Of course you can ask anyone for help, but I would recommend to upload your actual code for the experiment to a repository, so that others can check and refer to it directly. That might be especially helpful if you have implemented your custom logic to determine good/bad moves.

I have created a new branch on my repository in which I implement storing both players' moves and comparing them before determining the group outcome. Here is a direct comparison of the code: https://github.com/chkgk/otree_slider_puzzle/compare/store_both_players

To your questions: I am not sure what exactly is going on. I thought that a weak internet connection might be plausible. However, you are right, that the puzzle should not be solvable then. Another issue I see is that the game is reset for a player, if s/he refreshes the browser page mid-game. Currently, the board is not restored to the last known position, but rather starts from scratch. That might also explain why moves differ between players and why one player might have made "impossible" moves, given the other player's state of the board.
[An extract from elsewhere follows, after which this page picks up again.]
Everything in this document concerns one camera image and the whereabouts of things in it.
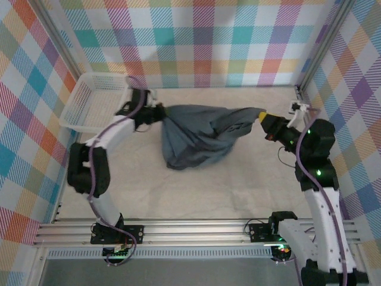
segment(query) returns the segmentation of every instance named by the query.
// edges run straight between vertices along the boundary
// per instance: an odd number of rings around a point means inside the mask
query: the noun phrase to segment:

Unfortunately, tackling these issues and further developing the game is far outside the scope of my work here. As I said, I am not using this code. I simply wrote it as a starting point when you asked on the Google group. I am afraid that you would have to develop further features yourself or find somebody to do it for you. I really cannot support this much more. That said, it is published under the MIT open source license. You can use, modify, and change every part of the code as you like without having to ask me.